With Joshua understanding that he has attained a position that cannot be defeated by any man, and will not be removed from him by the Lord, Joshua is told to have courage and he is to have this courage regarding two things: the land and the Law. First the land; it was not simply going to be handed over to Joshua; Israel would have to fight for it. Israel would have to make Holy War, instituted by Yehoveh, against the wicked tenants of God’s land that needed to be physically evicted. Joshua is going to have his bad days; lots of Israelites are going to be maimed and killed in the process. However he is to always remember that the Lord is simply allowing His plan to play out and Joshua is to use a combination of his own best efforts plus God’s guidance in order to ultimately achieve victory.

The second area Joshua is to be courageous in its doing is the Law, the Torah. Joshua is to observe (and see to it that Israel observes) God’s Law. This, too, will take great and steady courage because just as it happened for Moses many of the people will balk and fight the truth of Torah tooth and nail. Joshua, as Moses, will grow weary from constantly exhorting and confronting his people to stay faithful to the One God and His Torah. Many of you listening and reading these words have already experienced such a thing in your lives; you are constantly being forced to explain yourselves. You are constantly accused of being legalistic, of abandoning grace and choosing law to save you, or of being in a cult.
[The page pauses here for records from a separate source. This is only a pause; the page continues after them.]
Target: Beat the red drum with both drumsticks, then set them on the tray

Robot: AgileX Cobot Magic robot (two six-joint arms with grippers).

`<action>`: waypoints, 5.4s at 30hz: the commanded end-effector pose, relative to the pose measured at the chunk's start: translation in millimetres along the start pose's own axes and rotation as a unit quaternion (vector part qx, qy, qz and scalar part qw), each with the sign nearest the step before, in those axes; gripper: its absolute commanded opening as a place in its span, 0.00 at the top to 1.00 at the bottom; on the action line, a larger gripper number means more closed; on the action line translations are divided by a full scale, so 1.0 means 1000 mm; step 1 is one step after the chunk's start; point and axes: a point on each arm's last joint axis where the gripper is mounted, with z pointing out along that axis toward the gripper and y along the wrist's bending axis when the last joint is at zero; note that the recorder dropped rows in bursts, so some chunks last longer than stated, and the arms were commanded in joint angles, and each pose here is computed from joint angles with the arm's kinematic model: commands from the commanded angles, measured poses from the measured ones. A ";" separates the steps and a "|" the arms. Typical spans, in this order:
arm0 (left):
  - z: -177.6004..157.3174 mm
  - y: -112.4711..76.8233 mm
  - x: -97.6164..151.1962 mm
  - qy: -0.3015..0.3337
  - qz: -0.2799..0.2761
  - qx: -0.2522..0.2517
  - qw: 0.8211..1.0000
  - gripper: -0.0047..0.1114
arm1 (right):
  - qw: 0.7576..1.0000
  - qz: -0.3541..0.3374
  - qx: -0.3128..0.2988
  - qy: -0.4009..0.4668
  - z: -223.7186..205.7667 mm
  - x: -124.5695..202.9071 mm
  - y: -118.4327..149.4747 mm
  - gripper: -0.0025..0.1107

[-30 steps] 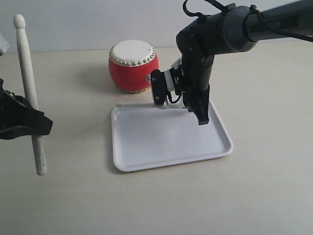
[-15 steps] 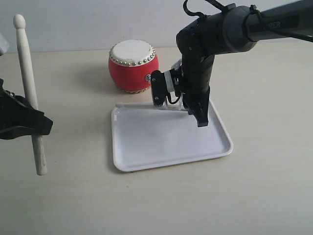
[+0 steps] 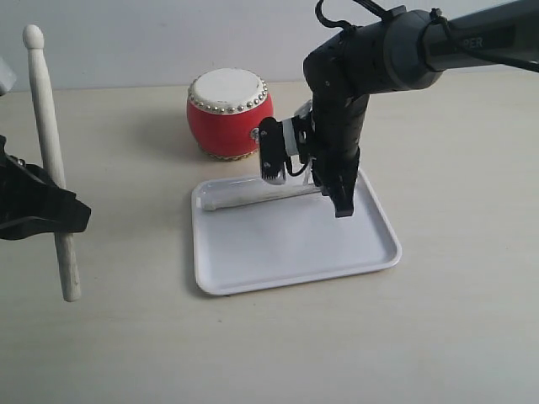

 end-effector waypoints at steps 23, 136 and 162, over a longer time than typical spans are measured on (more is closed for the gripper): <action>0.026 0.000 -0.013 -0.018 -0.162 0.043 0.986 0.96 | 0.761 0.305 -0.411 -0.399 -0.122 -0.060 0.043 0.75; -0.023 0.012 -0.015 -0.114 -0.111 0.038 0.986 0.36 | 0.997 -0.030 -0.010 0.069 -0.056 0.003 0.040 0.98; -0.022 0.011 -0.011 -0.094 -0.103 0.041 0.989 0.36 | 0.998 -0.030 -0.018 0.060 -0.037 -0.003 0.041 0.98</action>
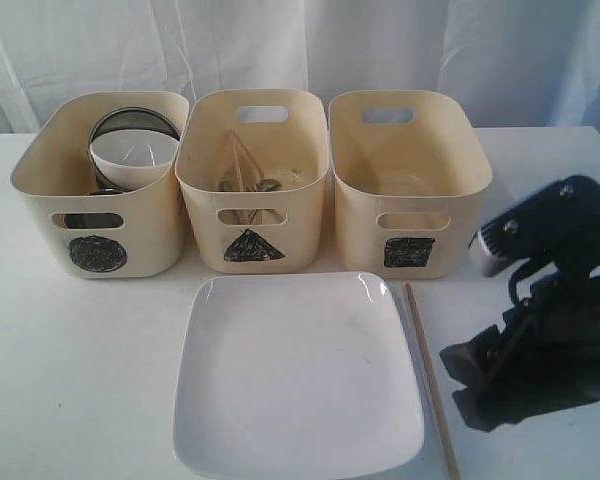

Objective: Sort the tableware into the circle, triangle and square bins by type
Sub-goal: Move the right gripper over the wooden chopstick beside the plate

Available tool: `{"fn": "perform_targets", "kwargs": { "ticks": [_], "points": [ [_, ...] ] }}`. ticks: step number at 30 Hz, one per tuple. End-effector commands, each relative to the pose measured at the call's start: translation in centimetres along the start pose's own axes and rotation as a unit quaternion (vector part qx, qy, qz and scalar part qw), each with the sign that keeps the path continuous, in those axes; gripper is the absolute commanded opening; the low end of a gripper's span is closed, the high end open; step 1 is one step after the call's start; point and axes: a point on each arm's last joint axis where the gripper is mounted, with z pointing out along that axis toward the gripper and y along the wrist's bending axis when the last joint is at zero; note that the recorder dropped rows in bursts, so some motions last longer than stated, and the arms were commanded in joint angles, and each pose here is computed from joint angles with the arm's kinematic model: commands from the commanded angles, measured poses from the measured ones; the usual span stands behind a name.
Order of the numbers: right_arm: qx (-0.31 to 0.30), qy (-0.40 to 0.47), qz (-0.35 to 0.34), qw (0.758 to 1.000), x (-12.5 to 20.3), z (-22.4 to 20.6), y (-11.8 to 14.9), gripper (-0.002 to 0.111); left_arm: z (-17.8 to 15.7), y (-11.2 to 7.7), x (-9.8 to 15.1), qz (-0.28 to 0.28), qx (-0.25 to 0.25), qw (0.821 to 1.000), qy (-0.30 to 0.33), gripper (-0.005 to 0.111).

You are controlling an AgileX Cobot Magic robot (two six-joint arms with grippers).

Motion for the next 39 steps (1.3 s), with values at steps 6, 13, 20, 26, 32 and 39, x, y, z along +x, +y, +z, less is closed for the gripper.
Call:
{"fn": "perform_targets", "kwargs": {
  "ticks": [6,13,20,26,32,39],
  "points": [
    [-0.003,-0.088,0.069,0.994,1.4,3.1,0.0,0.062,0.0,-0.1,0.1,-0.005,0.005,1.0,-0.002,0.0],
    [-0.001,-0.04,0.08,0.996,2.2,6.1,0.0,0.059,0.0,-0.1,0.1,-0.005,0.005,1.0,-0.002,0.0],
    [0.002,0.012,0.08,0.997,3.2,8.8,0.0,0.041,0.0,-0.1,0.1,-0.005,0.005,1.0,-0.002,0.0],
    [0.003,0.029,0.08,0.996,3.7,10.2,0.0,0.042,0.0,-0.1,0.1,-0.005,0.005,1.0,-0.002,0.0],
    [0.002,0.007,0.083,0.997,3.4,10.6,0.0,0.047,0.0,-0.1,0.1,-0.005,0.005,1.0,-0.002,0.0],
    [0.027,-0.007,0.124,0.992,3.3,10.5,-1.6,0.047,0.0,-0.1,0.1,-0.005,0.005,1.0,-0.002,0.0]
  ]
}}
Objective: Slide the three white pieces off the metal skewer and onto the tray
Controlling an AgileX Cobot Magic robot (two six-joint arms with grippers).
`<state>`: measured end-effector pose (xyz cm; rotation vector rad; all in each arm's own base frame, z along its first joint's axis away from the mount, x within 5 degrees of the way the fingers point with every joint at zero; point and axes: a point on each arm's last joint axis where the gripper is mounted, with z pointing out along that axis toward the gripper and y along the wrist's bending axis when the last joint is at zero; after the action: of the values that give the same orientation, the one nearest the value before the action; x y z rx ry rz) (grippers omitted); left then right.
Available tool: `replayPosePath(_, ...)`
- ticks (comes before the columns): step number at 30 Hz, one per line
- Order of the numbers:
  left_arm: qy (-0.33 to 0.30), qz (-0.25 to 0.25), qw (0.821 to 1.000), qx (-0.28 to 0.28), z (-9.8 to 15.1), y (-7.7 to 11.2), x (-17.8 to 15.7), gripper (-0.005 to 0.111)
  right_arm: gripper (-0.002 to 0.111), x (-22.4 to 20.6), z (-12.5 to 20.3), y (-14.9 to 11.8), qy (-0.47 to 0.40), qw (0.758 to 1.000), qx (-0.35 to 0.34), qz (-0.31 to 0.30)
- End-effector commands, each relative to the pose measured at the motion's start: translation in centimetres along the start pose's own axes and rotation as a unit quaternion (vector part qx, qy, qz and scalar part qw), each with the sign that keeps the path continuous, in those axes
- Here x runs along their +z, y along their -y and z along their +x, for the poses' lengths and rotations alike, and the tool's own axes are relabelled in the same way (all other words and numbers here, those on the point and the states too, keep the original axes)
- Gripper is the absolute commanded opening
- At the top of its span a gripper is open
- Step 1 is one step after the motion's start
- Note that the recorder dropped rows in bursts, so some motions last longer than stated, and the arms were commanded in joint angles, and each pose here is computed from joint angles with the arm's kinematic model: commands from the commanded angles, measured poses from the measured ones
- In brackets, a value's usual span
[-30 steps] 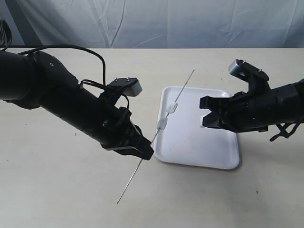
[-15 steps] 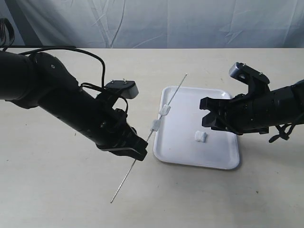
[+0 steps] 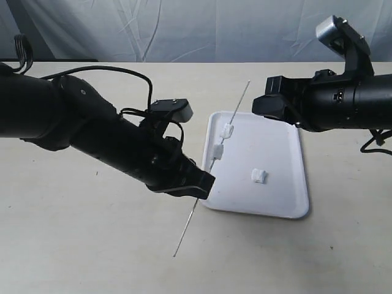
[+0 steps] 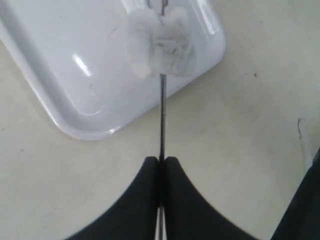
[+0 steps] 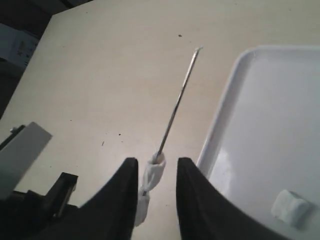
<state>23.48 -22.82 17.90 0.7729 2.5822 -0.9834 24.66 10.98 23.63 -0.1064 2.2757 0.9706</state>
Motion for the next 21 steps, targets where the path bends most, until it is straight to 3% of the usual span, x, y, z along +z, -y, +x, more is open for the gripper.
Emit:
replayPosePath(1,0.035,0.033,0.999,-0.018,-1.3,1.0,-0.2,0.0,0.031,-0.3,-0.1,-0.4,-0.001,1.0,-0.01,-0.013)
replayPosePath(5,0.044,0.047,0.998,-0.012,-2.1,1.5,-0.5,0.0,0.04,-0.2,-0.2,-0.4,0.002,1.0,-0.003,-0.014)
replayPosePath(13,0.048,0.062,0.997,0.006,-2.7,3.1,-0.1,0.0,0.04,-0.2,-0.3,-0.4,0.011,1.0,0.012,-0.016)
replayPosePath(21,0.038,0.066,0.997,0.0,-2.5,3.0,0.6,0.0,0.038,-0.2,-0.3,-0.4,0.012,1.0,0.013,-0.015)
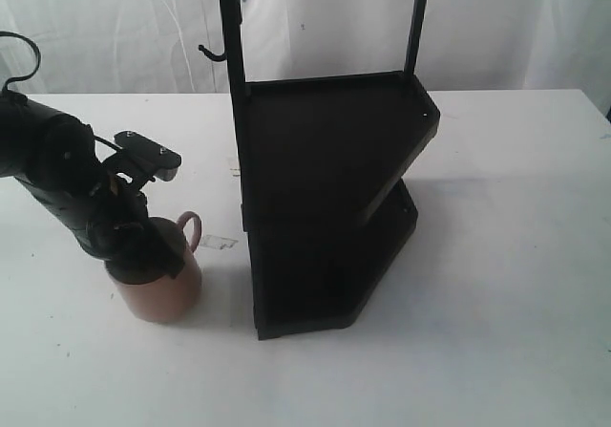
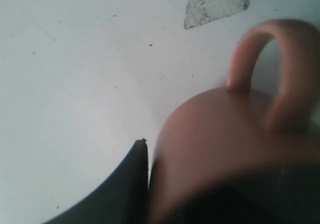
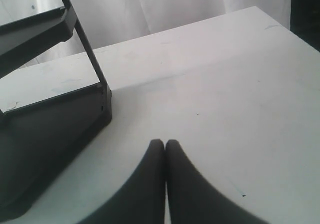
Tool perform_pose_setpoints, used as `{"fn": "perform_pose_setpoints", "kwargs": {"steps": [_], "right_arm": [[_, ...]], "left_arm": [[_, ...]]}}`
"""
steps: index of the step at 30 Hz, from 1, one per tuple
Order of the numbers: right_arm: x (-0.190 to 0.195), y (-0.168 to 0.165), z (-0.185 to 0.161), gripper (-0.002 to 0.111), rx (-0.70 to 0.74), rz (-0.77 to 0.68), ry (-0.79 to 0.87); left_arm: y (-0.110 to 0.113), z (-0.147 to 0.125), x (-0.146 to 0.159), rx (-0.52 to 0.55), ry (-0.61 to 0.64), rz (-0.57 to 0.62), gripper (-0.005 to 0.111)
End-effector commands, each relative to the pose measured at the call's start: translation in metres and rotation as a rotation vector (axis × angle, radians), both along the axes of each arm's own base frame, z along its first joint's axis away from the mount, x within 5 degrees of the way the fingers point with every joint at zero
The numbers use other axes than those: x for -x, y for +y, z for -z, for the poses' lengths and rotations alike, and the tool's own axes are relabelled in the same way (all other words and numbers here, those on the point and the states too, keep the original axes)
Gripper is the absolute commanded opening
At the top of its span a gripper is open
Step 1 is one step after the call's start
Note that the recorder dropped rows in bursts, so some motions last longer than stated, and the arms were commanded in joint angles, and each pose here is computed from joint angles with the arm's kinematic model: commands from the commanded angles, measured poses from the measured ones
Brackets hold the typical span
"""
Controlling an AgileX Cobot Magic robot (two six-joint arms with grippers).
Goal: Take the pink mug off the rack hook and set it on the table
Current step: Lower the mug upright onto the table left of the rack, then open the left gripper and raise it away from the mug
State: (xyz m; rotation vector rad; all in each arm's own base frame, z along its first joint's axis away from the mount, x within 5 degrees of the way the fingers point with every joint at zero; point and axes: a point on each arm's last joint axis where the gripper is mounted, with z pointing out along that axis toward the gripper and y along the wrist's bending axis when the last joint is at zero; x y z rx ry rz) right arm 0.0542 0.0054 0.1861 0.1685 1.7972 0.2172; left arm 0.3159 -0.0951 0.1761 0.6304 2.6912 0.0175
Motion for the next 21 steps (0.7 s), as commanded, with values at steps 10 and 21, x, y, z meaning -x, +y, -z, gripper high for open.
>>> {"fn": "perform_pose_setpoints", "kwargs": {"steps": [10, 21], "right_arm": [[0.000, 0.000, 0.001, 0.000, 0.001, 0.007, -0.009], [0.000, 0.000, 0.001, 0.000, 0.001, 0.007, -0.009]], "left_arm": [[0.003, -0.019, 0.004, 0.016, -0.031, -0.015, 0.041], [0.006, -0.052, 0.017, 0.044, -0.092, -0.023, 0.040]]}}
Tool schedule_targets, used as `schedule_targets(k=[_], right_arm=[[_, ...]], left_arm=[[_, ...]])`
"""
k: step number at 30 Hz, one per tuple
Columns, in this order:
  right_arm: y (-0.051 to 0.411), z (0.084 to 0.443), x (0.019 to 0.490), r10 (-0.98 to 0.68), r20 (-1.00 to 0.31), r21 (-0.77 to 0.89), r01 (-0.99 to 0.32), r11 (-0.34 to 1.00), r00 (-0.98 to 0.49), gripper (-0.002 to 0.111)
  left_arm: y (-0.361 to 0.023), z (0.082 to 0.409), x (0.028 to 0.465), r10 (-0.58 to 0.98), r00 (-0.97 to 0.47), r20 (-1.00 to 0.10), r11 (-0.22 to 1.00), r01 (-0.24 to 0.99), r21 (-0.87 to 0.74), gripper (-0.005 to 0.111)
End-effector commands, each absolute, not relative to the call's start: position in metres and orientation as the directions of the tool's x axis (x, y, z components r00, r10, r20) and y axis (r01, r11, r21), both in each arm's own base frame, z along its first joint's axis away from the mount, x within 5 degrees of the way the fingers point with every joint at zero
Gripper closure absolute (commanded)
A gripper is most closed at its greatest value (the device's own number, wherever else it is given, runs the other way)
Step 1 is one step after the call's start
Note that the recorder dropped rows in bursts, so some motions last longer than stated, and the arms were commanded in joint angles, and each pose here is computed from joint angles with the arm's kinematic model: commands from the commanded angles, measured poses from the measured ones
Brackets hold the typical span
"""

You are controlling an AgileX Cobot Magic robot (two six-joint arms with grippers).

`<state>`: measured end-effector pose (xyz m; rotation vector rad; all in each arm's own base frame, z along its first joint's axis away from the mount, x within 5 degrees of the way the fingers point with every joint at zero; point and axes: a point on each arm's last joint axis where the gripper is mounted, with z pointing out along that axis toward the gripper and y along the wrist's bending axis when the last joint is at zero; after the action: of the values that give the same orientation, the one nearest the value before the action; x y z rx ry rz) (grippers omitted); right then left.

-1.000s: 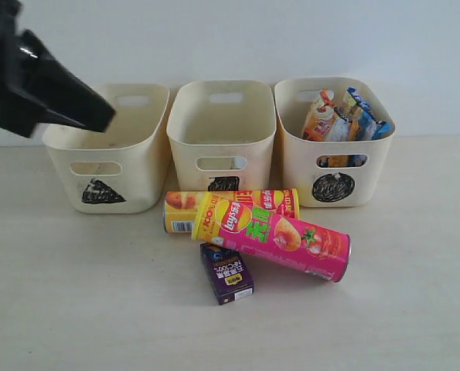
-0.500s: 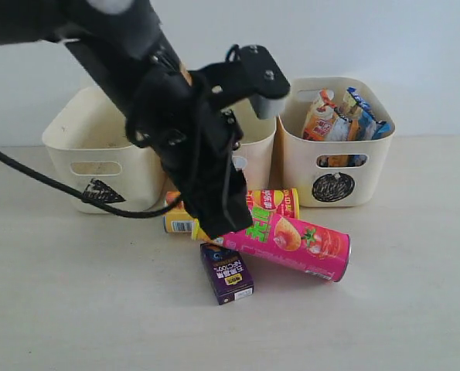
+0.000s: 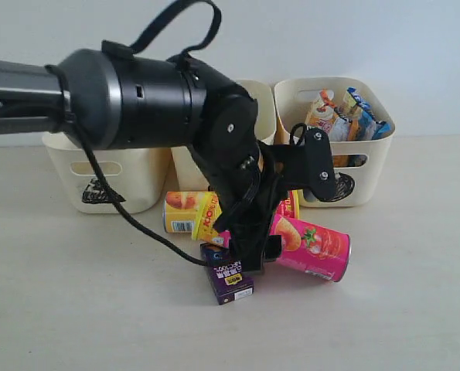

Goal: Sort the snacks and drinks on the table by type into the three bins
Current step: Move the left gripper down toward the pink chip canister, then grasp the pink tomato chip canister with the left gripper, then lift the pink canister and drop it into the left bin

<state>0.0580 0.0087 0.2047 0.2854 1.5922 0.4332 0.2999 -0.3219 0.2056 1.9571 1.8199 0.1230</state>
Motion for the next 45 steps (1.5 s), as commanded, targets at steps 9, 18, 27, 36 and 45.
schedule_targets(k=[9,18,27,36,45], right_arm=[[0.01,0.202,0.058,0.421,-0.903,0.428,-0.083,0.9,-0.086,0.108],[0.01,0.202,0.058,0.421,-0.903,0.428,-0.083,0.9,-0.086,0.108],[0.01,0.202,0.058,0.421,-0.903,0.428,-0.083,0.9,-0.086,0.108],[0.01,0.202,0.058,0.421,-0.903,0.428,-0.083,0.9,-0.086,0.108],[0.01,0.202,0.058,0.421,-0.903,0.428,-0.083,0.9,-0.086,0.108]], left_arm=[[-0.343,0.142,0.317,0.95,0.209,-0.23,-0.084,0.884,0.46,0.031],[-0.342,0.135,0.319,0.954,0.219,-0.205,-0.103,0.881,0.462,0.066],[-0.338,0.186,0.315,0.939,0.235,-0.25,-0.072,0.848,0.526,0.103],[-0.318,0.266,0.29,0.911,0.144,-0.386,0.062,0.878,0.474,0.103],[-0.255,0.366,0.277,0.769,-0.096,-0.632,0.434,0.805,0.405,0.103]])
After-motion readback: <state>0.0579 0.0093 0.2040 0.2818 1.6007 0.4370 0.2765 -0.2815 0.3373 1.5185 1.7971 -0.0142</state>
Some of you have been accused of the unforgivable crime of trying to become Jews, or even worse claiming that Jesus was actually a Jew when most of your Christian friends are quite certain he was a light-skinned European born with a Greek name. It gets tiring and at times discouraging to face these things day after day, but the Lord says to have good courage. Not to have perfectly steady emotions, nor to think that an occasional (and inevitable) defeat means that He has abandoned you. The battle is going to be long (your entire life, actually) and at times dangerous and frightening.

In fact I think that on one level the story of Joshua battling for Canaan is the model for our lifelong battle on earth as God’s redeemed. Our so-called walk with God is more similar to a protracted Holy War that ends only when the Lord ends it at a place called Har-Megiddo (Armageddon). We’ll have brief periods of elation and victory, followed by longer periods of hard labor and difficult battles, some ending in apparent defeat. To expect anything else is to set ourselves up for losing hope or perhaps even our faith. The Lord was readying Joshua for the rigors and harsh realities that lay ahead; but for him, as for us, ultimate victory is assured.

At verse 10 the dynamics take a strong turn; up till now the Lord has been instructing and encouraging Joshua; now it’s time to act. Joshua begins by issuing his first orders to the officers of his army, who are also the leaders of the camp of Israel. First step: get organized and prepared. Israel is to make ready to break camp, and so they must gather food and supplies as in 3 days they will move towards the Jordan.

I have been asked in the past, is Jordan (Yarden) a Hebrew word and if so what does it mean? Actually it is Hebrew and it means, “descender from Dan”; in other words the river descends, flows down from, the city of Dan. Some of you have been with me on tour and we’ve seen the grotto of Paneas that is essentially the headwaters of the Jordan. The name was eventually shortened to the Grotto of Pan, and it is located at Caesarea Philippi. Now if you are paying

Lesson 4 – Joshua 1 & 2 attention what I just said should prick your ears; because the river is named after the tribe of Dan, but it will be a century or more after the death of Moses before Dan ever occupies the headwaters of this river named after them. Obviously, then, the Yarden is a much later name for that river, so it has been inserted into the Bible over time in order that people know what river it is that is being identified. What was the Jordan’s former name before it was called the Jordan; the name the Canaanites probably used? I’ve never discovered it, try as I might. This practice of substituting newer names for the ancient places and rivers and cities is usual for the Bible as it has been copied and edited over the centuries.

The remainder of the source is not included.